All the other little shampoos and sprays from Ipsy, Birchbox, and Sephora? I could put them in the hand of my Kirsten American Girl doll and it would be life-sized. This is good, I thought. Emergency shampoo is a blessing.

Then, a giant full-sized compact full of highlighter.


This is the kind of compact that would last me two years, like my last little MAC disk of blush. I felt overwhelmed with commitment…I could see the life of this compact in my makeup bag in this year, and the next, and up until the impending apocalypse. It would get cracked and covered in that nasty flecky dust that permeates every makeup bag and I’d never throw it away because it wasn’t empty, but I’d never asked for it in the first place.

Next, this entire tube of lip gloss in a shade that is 25 swatches away from anything I’d ever be able to wear.


This is where I realized, I don’t want random tons of makeup showing up at my house every month. I want tiny bites to try out. I want a chance to say “oh this is great and I’m going to buy this and love it forever and suggest it to all those I know and love” or to say “nahh” and not feel bad for tossing it out because it’s just a freaking little sample. I am, when it comes down to it, picky. I know what lipstick is going to work for me and which ones are going to look like flaming trash. I have learned that purple shampoo is the only kind that is safe for peroxide-pummeled hair. I am in love with my brushes and I’m too damn old to be learning The Ways of The Sponge. These big-ass boxes are too damn much. They’re a front-door assault. They are an imposition. They don’t ask for permission to maybe, someday, if you’re both ready and in love, to become part of your beauty and makeup regimen. They dive bomb in screaming BUCKLE UP, BUTTERCUP!!!! like an estranged relative on Facebook and insist you find a spot in your rotation, or give them away.

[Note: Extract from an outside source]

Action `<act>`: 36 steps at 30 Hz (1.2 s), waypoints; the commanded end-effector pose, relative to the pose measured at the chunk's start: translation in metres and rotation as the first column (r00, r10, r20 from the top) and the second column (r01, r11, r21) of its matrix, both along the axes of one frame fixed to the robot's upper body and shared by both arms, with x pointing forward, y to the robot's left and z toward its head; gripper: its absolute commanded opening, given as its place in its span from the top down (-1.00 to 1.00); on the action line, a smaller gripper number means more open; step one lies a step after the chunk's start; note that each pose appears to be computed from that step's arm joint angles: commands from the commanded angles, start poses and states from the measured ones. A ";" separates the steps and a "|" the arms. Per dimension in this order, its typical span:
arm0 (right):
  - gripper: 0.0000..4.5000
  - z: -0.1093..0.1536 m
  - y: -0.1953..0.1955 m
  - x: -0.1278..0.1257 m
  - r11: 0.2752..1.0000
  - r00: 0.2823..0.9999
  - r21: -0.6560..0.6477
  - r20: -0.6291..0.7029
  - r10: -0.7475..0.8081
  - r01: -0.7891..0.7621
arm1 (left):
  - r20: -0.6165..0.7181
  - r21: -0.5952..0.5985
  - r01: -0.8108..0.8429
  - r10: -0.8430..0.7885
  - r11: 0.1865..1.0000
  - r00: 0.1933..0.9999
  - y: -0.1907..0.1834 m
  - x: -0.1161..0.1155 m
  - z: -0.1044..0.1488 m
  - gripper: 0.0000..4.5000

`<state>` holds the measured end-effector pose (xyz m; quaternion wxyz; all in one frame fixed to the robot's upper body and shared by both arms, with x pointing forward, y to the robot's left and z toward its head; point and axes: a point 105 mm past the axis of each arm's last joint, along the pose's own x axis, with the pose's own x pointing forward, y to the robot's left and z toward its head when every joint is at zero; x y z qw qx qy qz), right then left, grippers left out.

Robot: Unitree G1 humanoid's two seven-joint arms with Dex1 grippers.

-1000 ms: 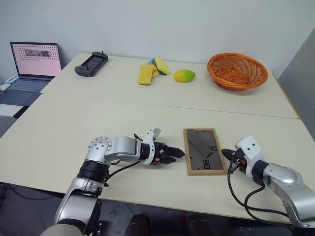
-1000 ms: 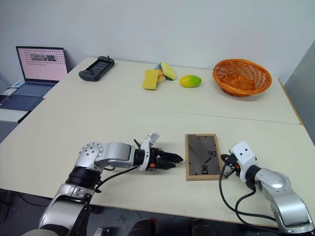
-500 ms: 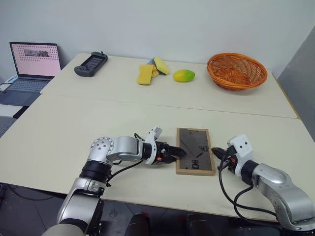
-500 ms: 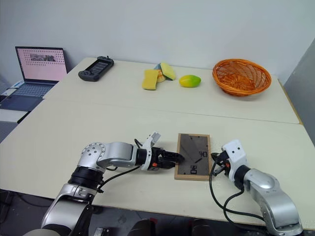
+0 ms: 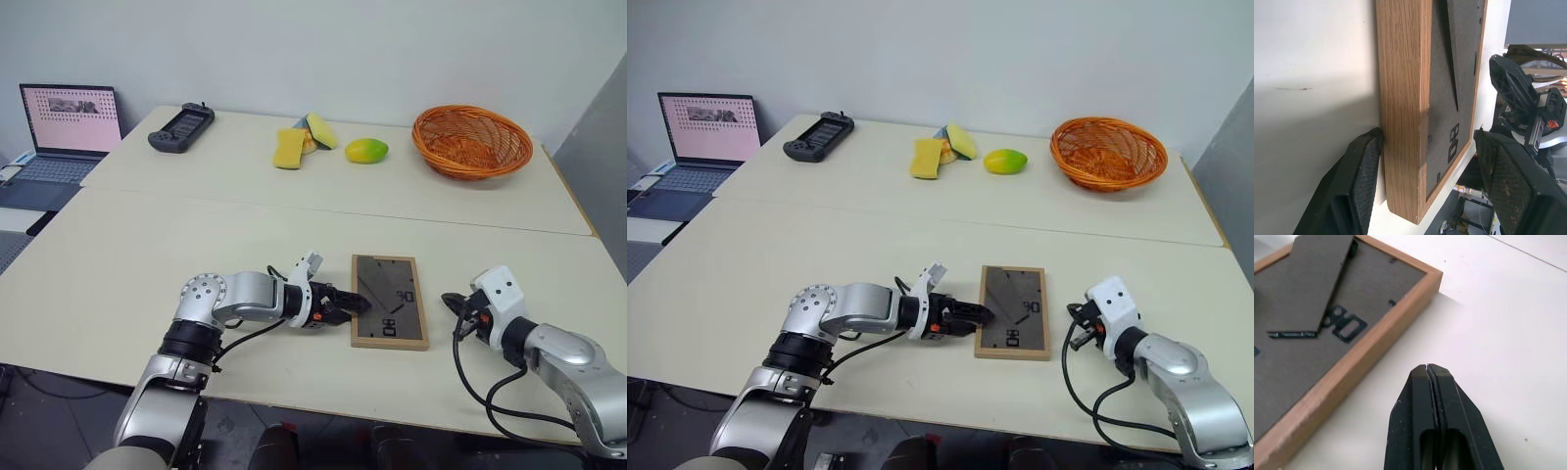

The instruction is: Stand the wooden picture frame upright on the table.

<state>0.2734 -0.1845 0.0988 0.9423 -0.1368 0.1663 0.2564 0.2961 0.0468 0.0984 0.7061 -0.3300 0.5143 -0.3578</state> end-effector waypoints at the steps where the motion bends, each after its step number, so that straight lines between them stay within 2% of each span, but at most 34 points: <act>1: 1.00 -0.010 0.008 -0.008 1.000 0.999 0.005 -0.021 0.031 -0.031 | -0.010 0.010 -0.007 0.007 1.000 1.000 0.000 -0.001 -0.004 -0.41; 6: 1.00 -0.021 0.024 -0.013 0.998 0.997 0.036 -0.046 0.058 -0.056 | -0.010 0.014 -0.002 0.002 1.000 1.000 0.001 -0.002 -0.005 -0.41; 17: 1.00 -0.001 0.060 0.001 0.986 0.996 0.141 0.014 0.090 -0.091 | -0.004 0.016 -0.007 0.007 1.000 1.000 0.002 0.000 -0.003 -0.41; 35: 1.00 -0.005 0.047 0.001 0.992 0.998 0.116 -0.004 0.060 -0.059 | -0.010 -0.021 -0.029 0.029 0.999 1.000 0.001 0.003 0.000 -0.41; 36: 1.00 -0.005 0.047 0.001 0.992 0.998 0.116 -0.004 0.059 -0.058 | -0.009 -0.022 -0.028 0.028 0.999 1.000 0.001 0.003 0.000 -0.34</act>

I brought the impossible lip gloss, along with a confounding palette of concealers, to my office. I sent out an email promising FREE MAKEUP!! to anyone who’d come by my desk. Only one person took me up on it. My coworkers are, obviously, a lot smarter than I am. At the same time, I clicked the Cancel My Subscription button on BoxyCharm, along with the half-dozen subsequent “Are You Sure?” buttons.

And it felt unexpectedly good. Not just knowing I’d be saving myself $21 a month (although depriving myself of a hundred dollars worth of value, allegedly), but knowing that I knew myself well enough to realize I don’t just like makeup. I like a look that I’ve designed to look right on my face, and is relatively painless to apply on weekday mornings, and doesn’t aggravate my ridiculously sensitive skin, and won’t look laughably trendy when I come across pictures of myself ten years from now (I’m looking at you, frosty eyeshadow of 2007). It’s the realization of knowing what you want; when everything else becomes white noise.